Farro Salad with Tomatoes and Herbs

4 cups water
1 1/2 cups farro (a whole grain like wheat berries)
2 teaspoons salt
1 pound tomatoes, chopped*
1/2 sweet onion, chopped
1/4 cup chives, sliced*
1/4 cup chopped parsley*
1 clove garlic, minced
2 tablespoons balsamic vinegar
1/4 cup olive oil
ground black pepper

Put the faro, salt, and water into a pot and bring to a boil. Simmer, covered until the faro is tender, about 30 minutes. Drain well and transfer to a bowl to cool.

Add tomatoes, onion, chives, and parsley to the faro and toss to combine.

Mix the remaining ingredients to form a dressing and add to the salad. Toss to coat.

Note: Farro is also called Emmer wheat. Farro is close to the type of wheat grown in ancient times.
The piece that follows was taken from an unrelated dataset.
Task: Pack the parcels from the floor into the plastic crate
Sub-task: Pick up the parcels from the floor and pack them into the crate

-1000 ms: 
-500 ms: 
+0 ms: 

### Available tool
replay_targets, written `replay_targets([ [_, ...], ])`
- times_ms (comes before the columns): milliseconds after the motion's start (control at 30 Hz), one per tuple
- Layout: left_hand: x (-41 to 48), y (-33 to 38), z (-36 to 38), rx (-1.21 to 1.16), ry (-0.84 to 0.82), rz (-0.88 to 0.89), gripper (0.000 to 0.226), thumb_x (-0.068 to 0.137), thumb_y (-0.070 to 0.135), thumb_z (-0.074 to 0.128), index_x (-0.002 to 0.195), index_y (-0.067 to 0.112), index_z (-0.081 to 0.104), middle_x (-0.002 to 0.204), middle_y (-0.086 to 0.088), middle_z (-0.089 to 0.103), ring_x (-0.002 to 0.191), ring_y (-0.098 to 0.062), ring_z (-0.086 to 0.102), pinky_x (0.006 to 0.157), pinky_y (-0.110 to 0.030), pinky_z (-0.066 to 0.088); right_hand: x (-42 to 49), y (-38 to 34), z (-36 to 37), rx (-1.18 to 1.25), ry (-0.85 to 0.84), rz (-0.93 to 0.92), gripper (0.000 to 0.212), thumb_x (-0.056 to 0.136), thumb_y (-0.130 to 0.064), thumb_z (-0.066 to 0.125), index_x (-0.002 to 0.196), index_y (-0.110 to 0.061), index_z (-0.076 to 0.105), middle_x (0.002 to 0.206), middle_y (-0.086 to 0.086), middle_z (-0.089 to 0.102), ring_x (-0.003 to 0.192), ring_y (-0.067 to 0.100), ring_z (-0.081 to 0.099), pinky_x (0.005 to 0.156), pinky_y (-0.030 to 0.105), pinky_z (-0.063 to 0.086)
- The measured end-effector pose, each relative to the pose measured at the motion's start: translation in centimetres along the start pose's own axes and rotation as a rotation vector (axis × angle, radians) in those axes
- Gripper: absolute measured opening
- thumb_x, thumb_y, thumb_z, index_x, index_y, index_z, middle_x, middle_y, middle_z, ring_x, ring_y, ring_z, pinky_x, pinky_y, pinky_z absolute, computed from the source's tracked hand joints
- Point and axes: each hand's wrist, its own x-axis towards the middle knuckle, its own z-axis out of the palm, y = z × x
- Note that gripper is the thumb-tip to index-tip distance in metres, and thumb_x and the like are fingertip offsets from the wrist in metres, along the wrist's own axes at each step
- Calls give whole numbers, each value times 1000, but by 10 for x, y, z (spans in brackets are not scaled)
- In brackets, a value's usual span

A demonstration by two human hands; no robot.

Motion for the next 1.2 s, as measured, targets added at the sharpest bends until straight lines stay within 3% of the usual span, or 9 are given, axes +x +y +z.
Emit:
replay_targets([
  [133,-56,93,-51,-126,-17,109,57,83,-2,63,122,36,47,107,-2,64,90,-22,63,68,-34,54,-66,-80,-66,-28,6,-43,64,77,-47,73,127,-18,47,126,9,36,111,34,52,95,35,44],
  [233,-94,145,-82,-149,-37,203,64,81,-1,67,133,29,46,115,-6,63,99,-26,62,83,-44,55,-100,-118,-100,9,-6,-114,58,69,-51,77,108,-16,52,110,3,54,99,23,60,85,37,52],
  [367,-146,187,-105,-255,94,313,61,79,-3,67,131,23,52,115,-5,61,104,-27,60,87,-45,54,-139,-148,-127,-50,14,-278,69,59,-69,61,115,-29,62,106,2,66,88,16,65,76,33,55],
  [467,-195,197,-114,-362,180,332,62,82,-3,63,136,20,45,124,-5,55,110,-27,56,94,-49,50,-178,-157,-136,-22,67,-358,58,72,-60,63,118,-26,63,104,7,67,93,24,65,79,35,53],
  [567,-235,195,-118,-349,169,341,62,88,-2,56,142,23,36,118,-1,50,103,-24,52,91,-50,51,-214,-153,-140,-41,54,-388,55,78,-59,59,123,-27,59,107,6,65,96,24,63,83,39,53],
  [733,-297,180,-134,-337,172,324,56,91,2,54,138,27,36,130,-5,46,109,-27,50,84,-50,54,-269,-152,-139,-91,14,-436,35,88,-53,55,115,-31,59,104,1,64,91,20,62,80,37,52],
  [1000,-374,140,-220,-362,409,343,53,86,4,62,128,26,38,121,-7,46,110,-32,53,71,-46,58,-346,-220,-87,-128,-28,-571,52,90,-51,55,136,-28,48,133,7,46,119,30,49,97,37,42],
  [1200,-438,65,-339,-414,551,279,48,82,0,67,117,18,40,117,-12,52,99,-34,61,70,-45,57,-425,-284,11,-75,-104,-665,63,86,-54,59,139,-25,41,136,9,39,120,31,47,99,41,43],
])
This recipe was chosen because the torah reading for Shabbat Sukkot includes the verse, “And you shall observe the feast of weeks, even of the first fruits of the wheat harvest, and the feast of ingathering at the turn of the year.”

Kale Salad with Chickpeas and Feta Cheese

2 bunches curly kale*
1 very large (2 small) cloves garlic
3 tbsp extra virgin olive oil
1 fat lemon juice and zest
1 large can (28 oz) chickpeas
2/3 cup feta cheese
salt, to taste

Mix the olive oil, lemon juice and zest, garlic, and salt in bowl.
Strip the leaves from the kale and chop into bite-sized pieces. Place in the bowl.

With washed hands massage the kale and dressing until the kale appears to reduce by volume by about one half. Taste and add more salt if needed.

Drain the chick peas and add to the kale. Crumble the feta cheese on top.

Apple Cake

(This recipe comes from Second Helpings Please)

2 eggs
1 cup sugar
2 teaspoons vanilla extract
1/2 cup vegetable oil
3 tablespoons orange juice
1 1/2 cups all purpose flour
2 teaspoons baking powder
1/4 teaspoon salt
6-8 apples, peeled, cored, and cut into small chunks*
1/4 cup brown sugar
2 teaspoons cinnamon

Preheat oven to 350F. Grease an 8”x8” glass baking dish. (I use Pam baking spray)

Whisk eggs, sugar, vanilla, oil, and orange juice in a bowl. Add flour, baking powder, and salt and mix until you have a smooth batter.

Mix the apples, brown sugar, and cinnamon together. Spread one half of the battle into the baking dish. Add apples and then spread the remaining batter over the apples.

Bake for 50-60 minutes, until browned and the batter is all firmed up.